Knowledge Overshadowing Causes Amalgamated Hallucination in Large Language Models (2407.08039v1)

Published 10 Jul 2024 in cs.CL

Abstract: Hallucination is often regarded as a major impediment for using LLMs, especially for knowledge-intensive tasks. Even when the training corpus consists solely of true statements, LLMs still generate hallucinations in the form of amalgamations of multiple facts. We coin this phenomenon as ``knowledge overshadowing'': when we query knowledge from a LLM with multiple conditions, some conditions overshadow others, leading to hallucinated outputs. This phenomenon partially stems from training data imbalance, which we verify on both pretrained models and fine-tuned models, over a wide range of LM model families and sizes.From a theoretical point of view, knowledge overshadowing can be interpreted as over-generalization of the dominant conditions (patterns). We show that the hallucination rate grows with both the imbalance ratio (between the popular and unpopular condition) and the length of dominant condition description, consistent with our derived generalization bound. Finally, we propose to utilize overshadowing conditions as a signal to catch hallucination before it is produced, along with a training-free self-contrastive decoding method to alleviate hallucination during inference. Our proposed approach showcases up to 82% F1 for hallucination anticipation and 11.2% to 39.4% hallucination control, with different models and datasets.

PDF HTML Abstract

Knowledge Overshadowing and Hallucination in LLMs

The paper presents a focused examination of a phenomenon termed "knowledge overshadowing" and its relationship with hallucinations in LLMs. Hallucinations in LLMs refer to the generation of incorrect or unfounded information, which becomes particularly problematic in knowledge-intensive tasks. Despite training on accurate data, LLMs can still produce misleading outputs when queried with complex conditions.

Core Findings and Methodology

The paper identifies that when LLMs are queried under multiple concurrent conditions, dominant conditions can overshadow less prevalent ones. This results in amalgamated hallucinations, a type of hallucinatory output where the model fails to properly account for all given conditions. This overshadowing effect is attributed to imbalanced training data that cause certain conditions to be prioritized over others.
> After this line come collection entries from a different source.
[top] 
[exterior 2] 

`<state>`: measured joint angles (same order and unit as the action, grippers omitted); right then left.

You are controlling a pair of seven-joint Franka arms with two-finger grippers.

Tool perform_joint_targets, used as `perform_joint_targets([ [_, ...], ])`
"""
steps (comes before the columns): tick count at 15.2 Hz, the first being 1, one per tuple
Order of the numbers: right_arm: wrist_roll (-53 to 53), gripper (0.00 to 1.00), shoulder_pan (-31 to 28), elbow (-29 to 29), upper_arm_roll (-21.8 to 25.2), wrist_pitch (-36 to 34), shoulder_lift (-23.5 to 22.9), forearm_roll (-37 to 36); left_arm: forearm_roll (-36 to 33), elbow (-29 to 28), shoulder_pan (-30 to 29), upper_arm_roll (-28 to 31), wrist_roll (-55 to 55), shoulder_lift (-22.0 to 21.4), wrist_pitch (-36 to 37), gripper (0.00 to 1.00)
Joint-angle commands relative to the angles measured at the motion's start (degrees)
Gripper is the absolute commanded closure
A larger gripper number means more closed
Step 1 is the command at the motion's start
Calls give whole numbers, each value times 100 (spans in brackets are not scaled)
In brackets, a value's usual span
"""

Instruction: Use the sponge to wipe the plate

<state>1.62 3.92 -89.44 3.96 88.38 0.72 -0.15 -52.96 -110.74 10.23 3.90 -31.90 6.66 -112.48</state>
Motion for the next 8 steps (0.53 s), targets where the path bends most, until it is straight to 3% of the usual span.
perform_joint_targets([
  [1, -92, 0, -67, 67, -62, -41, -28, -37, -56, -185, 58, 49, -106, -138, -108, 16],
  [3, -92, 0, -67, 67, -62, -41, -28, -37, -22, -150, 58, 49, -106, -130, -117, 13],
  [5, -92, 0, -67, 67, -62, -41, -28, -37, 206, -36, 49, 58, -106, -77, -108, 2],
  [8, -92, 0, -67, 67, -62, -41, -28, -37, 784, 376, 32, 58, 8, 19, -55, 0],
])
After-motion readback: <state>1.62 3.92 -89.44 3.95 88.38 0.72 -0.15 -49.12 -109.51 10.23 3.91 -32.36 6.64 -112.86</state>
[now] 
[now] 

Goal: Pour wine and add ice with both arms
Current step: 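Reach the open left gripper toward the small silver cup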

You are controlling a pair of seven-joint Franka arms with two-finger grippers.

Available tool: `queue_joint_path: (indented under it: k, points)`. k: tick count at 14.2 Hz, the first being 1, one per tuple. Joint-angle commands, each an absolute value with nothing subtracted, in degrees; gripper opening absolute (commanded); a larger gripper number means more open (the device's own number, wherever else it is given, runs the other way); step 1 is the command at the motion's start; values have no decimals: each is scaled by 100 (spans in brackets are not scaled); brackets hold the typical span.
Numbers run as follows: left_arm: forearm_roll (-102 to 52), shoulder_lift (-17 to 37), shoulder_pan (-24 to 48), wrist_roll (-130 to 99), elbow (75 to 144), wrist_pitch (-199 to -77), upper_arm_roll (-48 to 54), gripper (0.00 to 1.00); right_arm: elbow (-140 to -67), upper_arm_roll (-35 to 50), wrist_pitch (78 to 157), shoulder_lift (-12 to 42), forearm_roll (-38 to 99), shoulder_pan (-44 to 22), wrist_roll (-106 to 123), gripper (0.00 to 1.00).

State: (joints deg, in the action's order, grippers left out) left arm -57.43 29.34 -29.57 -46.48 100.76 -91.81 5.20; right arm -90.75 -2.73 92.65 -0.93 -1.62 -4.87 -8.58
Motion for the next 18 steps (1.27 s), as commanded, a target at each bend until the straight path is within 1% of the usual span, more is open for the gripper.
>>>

The paper rigorously investigates this phenomenon across various model types and architectures using both pretrained and fine-tuned models.

The researchers quantify how the hallucination rate correlates with the imbalance ratio between popular and less popular conditions, finding that this rate increases with both the imbalance and the dominance length of the condition description. Their theoretical exploration includes the derivation of a generalization bound for auto-regressive LLMing, which correlates with empirical observations.
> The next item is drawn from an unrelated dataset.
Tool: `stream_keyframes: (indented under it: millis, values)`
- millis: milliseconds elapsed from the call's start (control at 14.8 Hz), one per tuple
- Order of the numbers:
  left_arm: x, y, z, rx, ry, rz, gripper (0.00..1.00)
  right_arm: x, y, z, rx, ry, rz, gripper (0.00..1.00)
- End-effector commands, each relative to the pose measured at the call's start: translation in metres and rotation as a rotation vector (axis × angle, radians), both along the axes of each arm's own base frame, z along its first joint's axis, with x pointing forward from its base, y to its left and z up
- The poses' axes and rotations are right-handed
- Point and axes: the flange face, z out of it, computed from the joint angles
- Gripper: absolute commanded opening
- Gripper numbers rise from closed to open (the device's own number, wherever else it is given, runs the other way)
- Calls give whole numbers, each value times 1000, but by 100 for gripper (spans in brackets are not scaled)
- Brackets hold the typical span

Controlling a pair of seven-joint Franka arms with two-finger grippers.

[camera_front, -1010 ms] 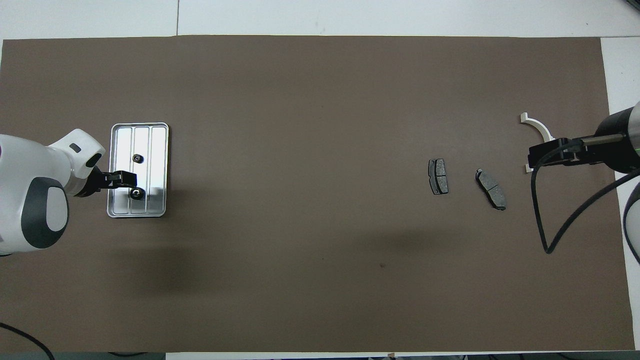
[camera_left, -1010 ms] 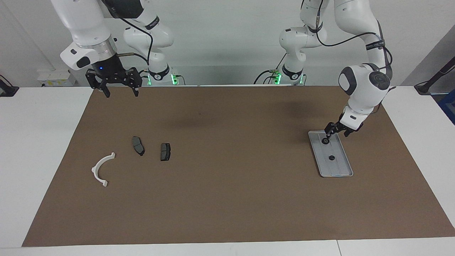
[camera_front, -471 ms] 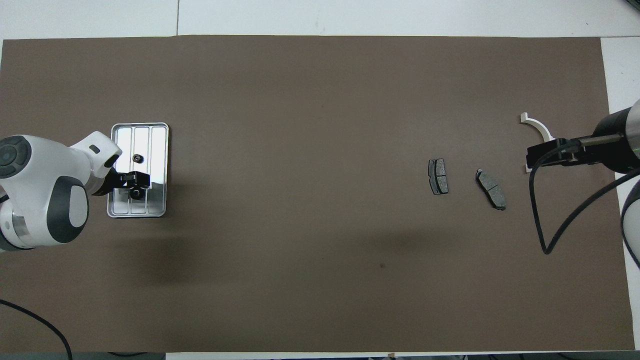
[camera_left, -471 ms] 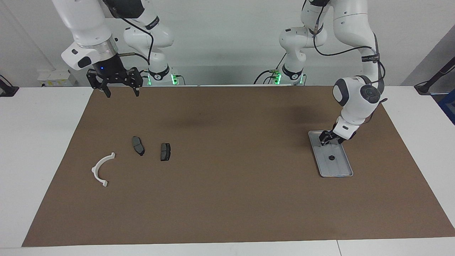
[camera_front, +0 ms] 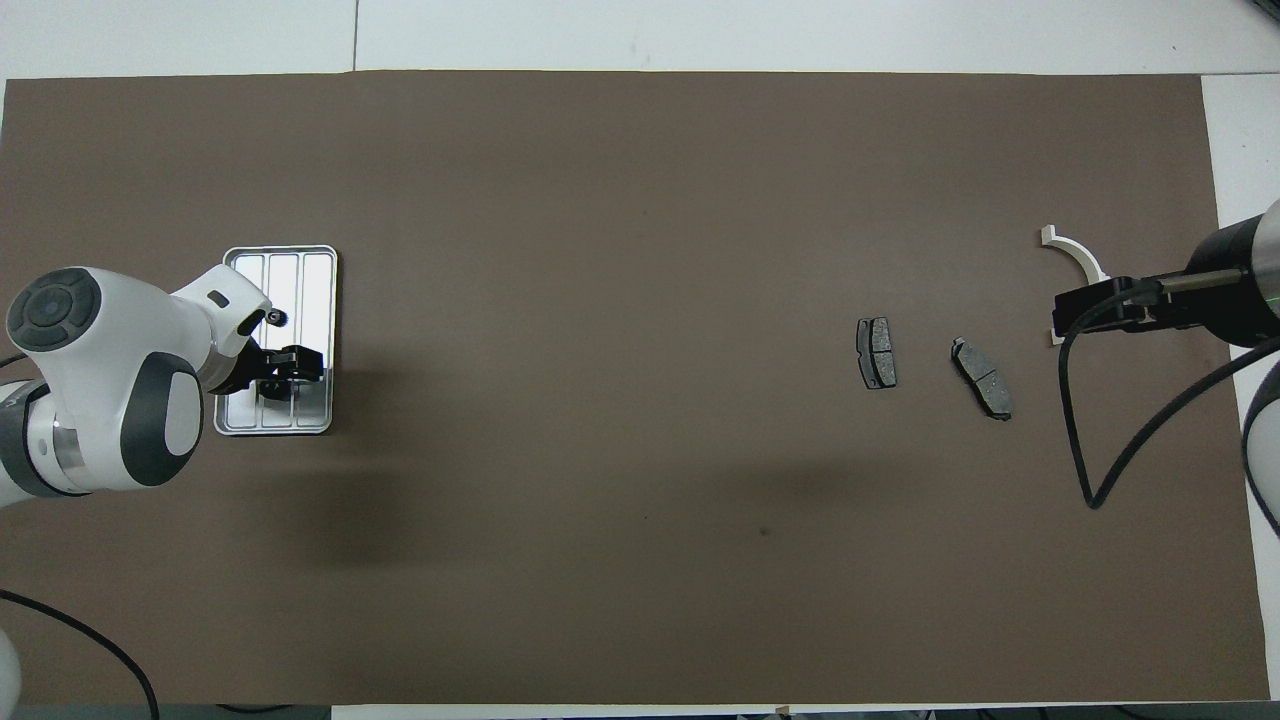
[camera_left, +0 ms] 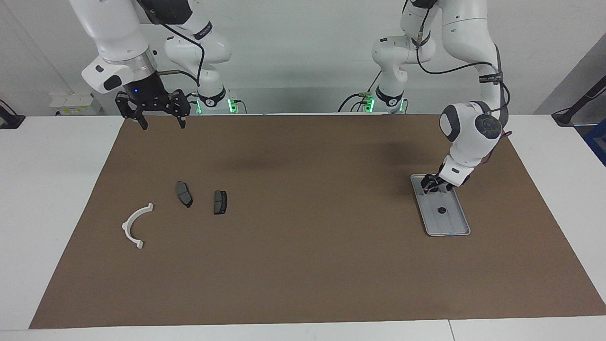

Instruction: Place bearing gear from tray to pile

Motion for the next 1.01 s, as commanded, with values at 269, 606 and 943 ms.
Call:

Experimentation and Results

The team conducted extensive experiments involving various conditions, such as time-event and location-event relations, gender pronoun resolution, and negation queries. Their results highlight that the hallucination rate consistently rises alongside the imbalance ratio (up to 100:1) and confirm the substantial prevalence of knowledge overshadowing.

Statistically, proposed solutions such as a self-contrastive decoding method demonstrate notable improvements, reducing hallucinations by 11.2% to 39.4% in experimental setups. This technique emphasizes leveraging overshadowing conditions as a signal, thereby enabling the anticipatory detection of hallucinations before they occur.

Implications and Future Directions

The research elucidates important insights into how LLMs handle multi-condition queries and recognizes data imbalance as a critical factor in hallucination. This understanding emphasizes the need for more balanced training datasets to counteract overshadowing effects, potentially ameliorating the accuracy and trustworthiness of LLM outputs.

The paper opens avenues for further refinement of inference-time interventions and model architectures that can inherently manage condition imbalances. Future work could extend these concepts to larger, more complex datasets and model classes, testing the universality and scalability of proposed solutions across diverse AI applications.

In conclusion, the investigation not only deepens our comprehension of the intrinsic hallucination issues in LLMs but also provides practical methodologies for improving the models' fidelity by mitigating knowledge overshadowing effects.